The following decision framework reflects HealthRX clinical guidance for patients currently on or initiating resmetirom therapy who want to use magnesium supplementation.

Step 1: Check Serum Magnesium Before Starting

Request a serum magnesium level at resmetirom initiation or at your next scheduled visit. A result below 0.75 mmol/L warrants correction before attributing any suboptimal metabolic response to resmetirom. Normal range is 0.75-1.1 mmol/L in most U.S. Laboratory reference intervals [11].
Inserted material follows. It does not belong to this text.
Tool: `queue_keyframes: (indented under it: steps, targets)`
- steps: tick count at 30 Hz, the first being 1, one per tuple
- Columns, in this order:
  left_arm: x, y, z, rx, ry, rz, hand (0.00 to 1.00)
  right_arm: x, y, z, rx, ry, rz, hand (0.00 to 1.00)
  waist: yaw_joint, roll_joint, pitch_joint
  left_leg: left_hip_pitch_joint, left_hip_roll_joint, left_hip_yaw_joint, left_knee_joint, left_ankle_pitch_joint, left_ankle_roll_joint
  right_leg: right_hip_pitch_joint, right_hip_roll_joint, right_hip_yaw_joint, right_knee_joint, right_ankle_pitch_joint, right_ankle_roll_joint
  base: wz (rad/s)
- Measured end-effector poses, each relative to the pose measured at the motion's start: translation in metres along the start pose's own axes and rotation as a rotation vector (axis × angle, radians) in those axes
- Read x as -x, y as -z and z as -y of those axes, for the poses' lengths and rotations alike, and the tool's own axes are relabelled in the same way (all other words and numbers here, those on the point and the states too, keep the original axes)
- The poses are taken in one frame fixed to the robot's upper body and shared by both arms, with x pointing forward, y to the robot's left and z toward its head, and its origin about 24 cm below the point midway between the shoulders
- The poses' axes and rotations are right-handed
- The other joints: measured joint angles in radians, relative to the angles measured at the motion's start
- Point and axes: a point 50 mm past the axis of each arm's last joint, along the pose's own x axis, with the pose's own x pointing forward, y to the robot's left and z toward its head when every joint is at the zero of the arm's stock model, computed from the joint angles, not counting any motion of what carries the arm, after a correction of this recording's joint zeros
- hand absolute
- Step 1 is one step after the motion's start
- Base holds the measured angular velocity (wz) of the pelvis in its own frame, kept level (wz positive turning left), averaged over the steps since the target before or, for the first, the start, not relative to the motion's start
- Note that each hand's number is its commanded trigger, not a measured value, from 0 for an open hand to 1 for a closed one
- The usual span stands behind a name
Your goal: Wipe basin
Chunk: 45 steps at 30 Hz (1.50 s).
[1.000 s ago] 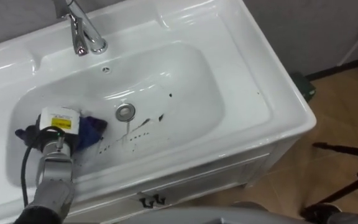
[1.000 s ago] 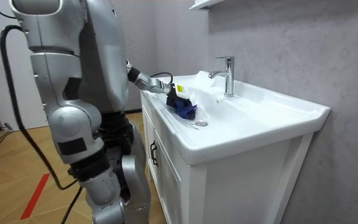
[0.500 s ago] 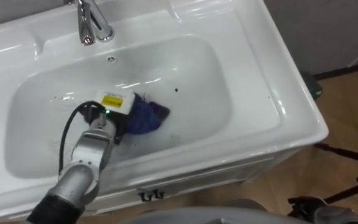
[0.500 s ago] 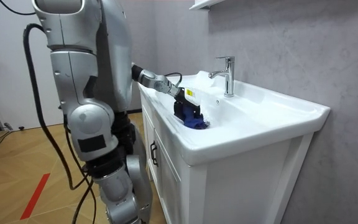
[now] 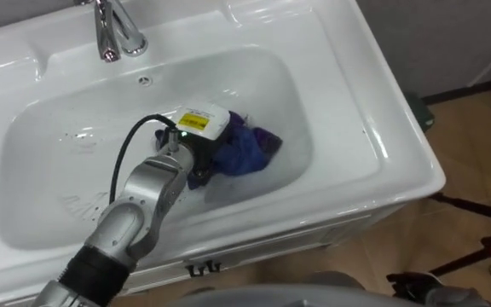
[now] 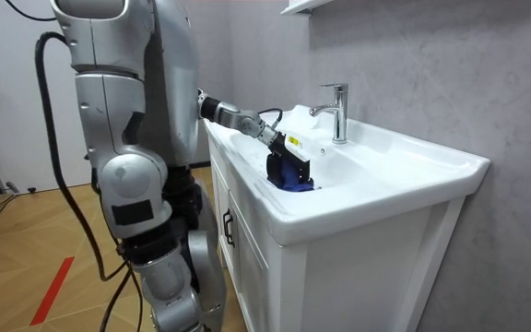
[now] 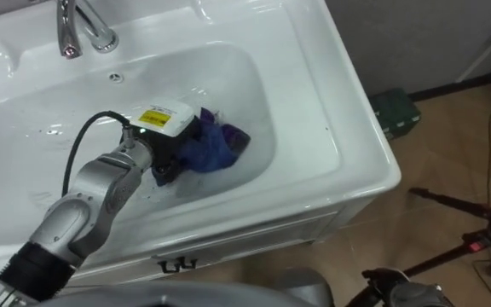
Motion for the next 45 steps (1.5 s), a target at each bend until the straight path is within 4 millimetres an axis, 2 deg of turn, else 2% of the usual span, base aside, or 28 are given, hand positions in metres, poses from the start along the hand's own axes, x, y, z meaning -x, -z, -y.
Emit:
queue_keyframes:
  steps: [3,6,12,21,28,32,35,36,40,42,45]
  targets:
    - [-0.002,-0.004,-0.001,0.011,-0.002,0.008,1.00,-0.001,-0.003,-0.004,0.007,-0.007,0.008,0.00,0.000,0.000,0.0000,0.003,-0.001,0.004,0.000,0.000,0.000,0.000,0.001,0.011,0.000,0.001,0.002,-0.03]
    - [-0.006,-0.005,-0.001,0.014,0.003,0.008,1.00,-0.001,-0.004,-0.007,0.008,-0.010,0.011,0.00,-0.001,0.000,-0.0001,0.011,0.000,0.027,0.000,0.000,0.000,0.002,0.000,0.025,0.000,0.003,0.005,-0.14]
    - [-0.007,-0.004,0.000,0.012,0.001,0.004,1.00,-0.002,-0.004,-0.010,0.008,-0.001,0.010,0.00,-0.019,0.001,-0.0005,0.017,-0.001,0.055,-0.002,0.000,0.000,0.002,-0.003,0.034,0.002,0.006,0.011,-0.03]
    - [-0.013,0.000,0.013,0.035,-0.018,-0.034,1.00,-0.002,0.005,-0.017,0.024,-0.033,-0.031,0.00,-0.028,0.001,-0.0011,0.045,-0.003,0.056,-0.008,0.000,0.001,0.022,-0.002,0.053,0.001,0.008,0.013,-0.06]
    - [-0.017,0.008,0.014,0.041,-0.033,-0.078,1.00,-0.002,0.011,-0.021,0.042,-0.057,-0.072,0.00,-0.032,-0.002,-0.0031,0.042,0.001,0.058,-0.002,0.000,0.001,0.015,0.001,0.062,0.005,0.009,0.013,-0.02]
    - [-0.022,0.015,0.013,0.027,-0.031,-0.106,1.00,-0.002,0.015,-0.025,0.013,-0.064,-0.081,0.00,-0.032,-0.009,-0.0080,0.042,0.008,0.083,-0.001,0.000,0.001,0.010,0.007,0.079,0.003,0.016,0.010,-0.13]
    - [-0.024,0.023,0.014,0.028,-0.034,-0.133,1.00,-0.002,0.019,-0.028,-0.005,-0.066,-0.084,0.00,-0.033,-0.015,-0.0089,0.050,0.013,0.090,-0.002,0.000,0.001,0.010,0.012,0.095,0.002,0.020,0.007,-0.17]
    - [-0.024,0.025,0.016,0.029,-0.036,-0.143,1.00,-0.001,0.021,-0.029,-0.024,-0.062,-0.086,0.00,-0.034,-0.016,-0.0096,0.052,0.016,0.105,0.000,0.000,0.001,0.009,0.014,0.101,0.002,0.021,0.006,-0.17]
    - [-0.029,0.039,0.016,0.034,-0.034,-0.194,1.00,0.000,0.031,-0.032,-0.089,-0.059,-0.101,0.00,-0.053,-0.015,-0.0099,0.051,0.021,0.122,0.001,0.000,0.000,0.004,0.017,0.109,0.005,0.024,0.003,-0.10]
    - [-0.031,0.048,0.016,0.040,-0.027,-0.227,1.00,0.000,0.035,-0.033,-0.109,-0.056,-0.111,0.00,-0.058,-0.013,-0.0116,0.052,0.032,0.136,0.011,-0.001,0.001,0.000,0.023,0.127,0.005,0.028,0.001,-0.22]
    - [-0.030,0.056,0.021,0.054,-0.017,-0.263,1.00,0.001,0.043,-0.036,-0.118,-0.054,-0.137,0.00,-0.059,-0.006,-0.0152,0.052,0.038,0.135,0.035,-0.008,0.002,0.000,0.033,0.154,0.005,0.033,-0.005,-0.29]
Step 2: Choose the Right Form of Magnesium

Not all magnesium supplements are equivalent. Magnesium glycinate and magnesium citrate have higher bioavailability and lower rates of osmotic diarrhea compared with magnesium oxide [16]. For patients with MASH and concurrent gastrointestinal sensitivity, glycinate is often the preferred form. Magnesium oxide delivers more elemental magnesium per capsule but absorbs poorly (absorption approximately 4% vs. Approximately 67% for glycinate) [16].
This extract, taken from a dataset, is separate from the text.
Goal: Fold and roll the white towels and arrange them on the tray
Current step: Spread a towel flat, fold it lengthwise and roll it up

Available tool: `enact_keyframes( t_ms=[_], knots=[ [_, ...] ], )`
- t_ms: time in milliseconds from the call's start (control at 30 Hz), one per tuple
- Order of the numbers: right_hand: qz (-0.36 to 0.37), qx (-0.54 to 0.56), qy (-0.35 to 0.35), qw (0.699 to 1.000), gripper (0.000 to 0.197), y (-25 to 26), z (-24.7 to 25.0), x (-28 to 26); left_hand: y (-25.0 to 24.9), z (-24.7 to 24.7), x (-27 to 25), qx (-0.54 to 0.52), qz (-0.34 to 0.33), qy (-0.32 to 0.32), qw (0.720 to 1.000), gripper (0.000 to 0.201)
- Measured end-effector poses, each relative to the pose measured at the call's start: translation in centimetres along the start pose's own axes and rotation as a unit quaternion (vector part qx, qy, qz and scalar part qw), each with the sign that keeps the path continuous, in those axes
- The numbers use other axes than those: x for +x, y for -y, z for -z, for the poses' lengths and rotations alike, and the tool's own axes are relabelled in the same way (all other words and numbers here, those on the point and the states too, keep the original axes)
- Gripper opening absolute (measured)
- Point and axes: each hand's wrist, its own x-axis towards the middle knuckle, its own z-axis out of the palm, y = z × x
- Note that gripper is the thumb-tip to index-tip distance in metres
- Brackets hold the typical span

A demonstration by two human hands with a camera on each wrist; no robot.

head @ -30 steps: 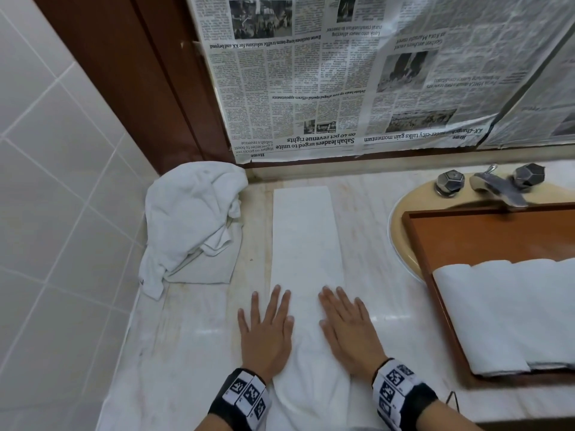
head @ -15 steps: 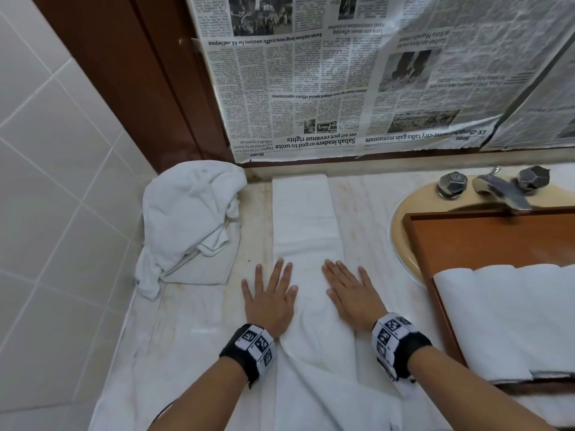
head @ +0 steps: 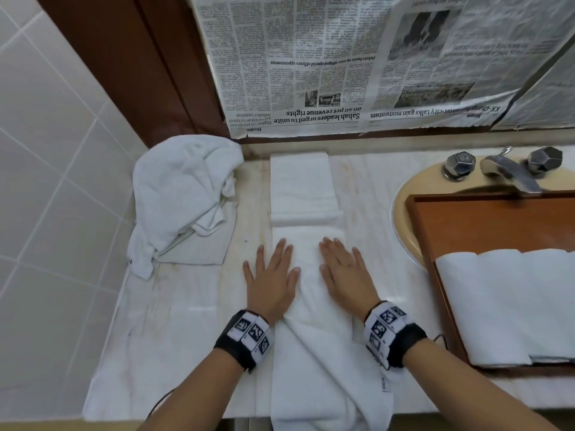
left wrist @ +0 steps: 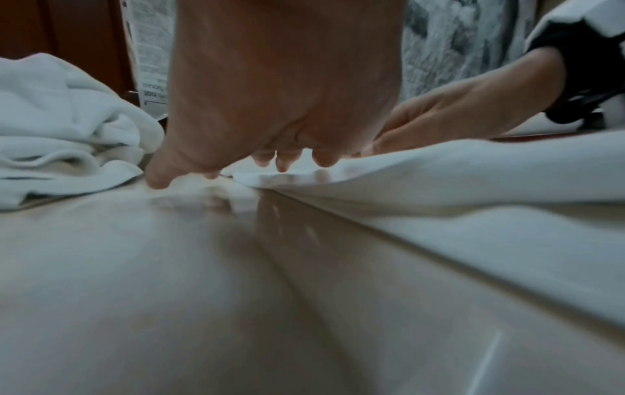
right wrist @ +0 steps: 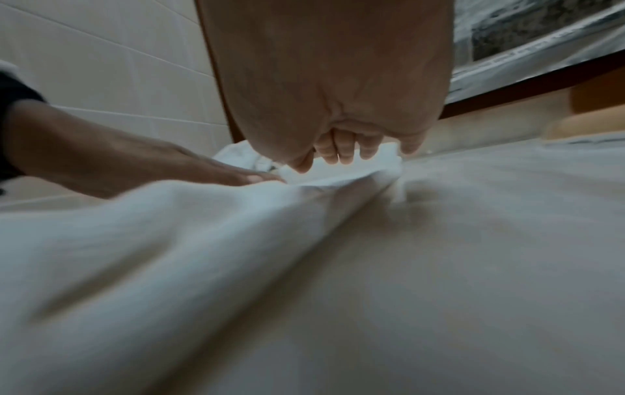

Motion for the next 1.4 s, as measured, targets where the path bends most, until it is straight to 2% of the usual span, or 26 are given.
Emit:
enact_keyframes(
  t_ms=[100,300,400,467,567,633,700,800,867,933,967,1100,1200,1267,1400],
  knots=[
    [0.021,-0.007,0.032,0.999,0.067,2.2,-1.6,-2.1,-0.7,-1.5,-2.1,0.019,-0.013,0.010,1.000,0.075],
    [0.009,-0.065,0.066,0.996,0.057,1.4,-2.5,-3.0,0.5,-1.8,-2.6,0.052,-0.002,0.028,0.998,0.062],
    [-0.018,-0.060,0.083,0.995,0.069,-0.3,-1.6,-3.1,2.0,-1.3,-2.5,0.076,0.003,0.017,0.997,0.061],
    [-0.009,-0.068,0.078,0.995,0.081,-1.6,-1.2,-2.7,2.7,-1.1,-2.6,0.073,0.011,0.021,0.997,0.061],
    [-0.043,-0.062,0.094,0.993,0.082,-1.9,-0.4,-2.3,3.2,-0.4,-3.0,0.035,0.039,0.017,0.998,0.057],
    [-0.055,-0.059,0.070,0.994,0.082,-0.5,-0.3,-2.6,2.4,0.0,-3.2,-0.007,0.055,0.005,0.998,0.055],
    [-0.025,-0.040,0.053,0.997,0.078,1.5,-0.6,-3.0,0.9,-0.1,-3.3,-0.024,0.035,-0.011,0.999,0.054],
    [0.018,-0.034,0.092,0.995,0.070,3.3,-2.0,-3.6,-1.0,-1.2,-3.5,-0.001,-0.016,0.014,1.000,0.061],
    [0.012,-0.046,0.078,0.996,0.064,3.0,-2.4,-4.0,-0.9,-1.7,-3.5,0.024,-0.015,0.029,0.999,0.065],
    [-0.001,-0.056,0.065,0.996,0.067,1.4,-2.3,-4.1,0.1,-1.7,-3.5,0.042,-0.004,0.025,0.999,0.056],
    [-0.016,-0.053,0.079,0.995,0.071,0.5,-2.1,-4.2,0.8,-1.5,-3.5,0.044,0.004,0.025,0.999,0.054],
    [-0.064,-0.058,0.068,0.994,0.078,-0.7,-1.0,-4.0,1.9,-1.0,-4.2,0.042,0.023,0.015,0.999,0.072],
    [-0.022,-0.062,0.027,0.997,0.062,1.1,-1.4,-4.6,0.5,-1.0,-4.8,0.016,-0.017,0.010,1.000,0.070],
    [0.022,-0.064,0.048,0.997,0.057,2.2,-2.4,-4.9,-0.5,-1.4,-4.9,0.028,-0.041,0.018,0.999,0.067],
    [0.010,-0.065,0.085,0.994,0.063,1.9,-2.5,-4.5,-0.9,-1.9,-3.9,0.051,-0.018,0.021,0.998,0.066]
  ],
)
| Form | Elemental Mg per 500 mg capsule | Estimated absorption | |---|---|---| | Magnesium oxide | ~300 mg | ~4% | | Magnesium citrate | ~80 mg | ~25-30% | | Magnesium glycinate | ~100 mg | ~60-70% |

Step 3: Timing and Dose

Take magnesium at least two hours before or after resmetirom. This is a conservative precaution based on the general principle that divalent cations can impair absorption of some orally administered drugs, even though no specific chelation data exist for resmetirom [1]. Resmetirom is taken once daily with or without food, typically in the morning. Magnesium glycinate 200-400 mg elemental magnesium daily (in divided doses if needed) falls within the NIH Office of Dietary Supplements' tolerable upper intake level of 350 mg/day from supplemental sources for adults [17].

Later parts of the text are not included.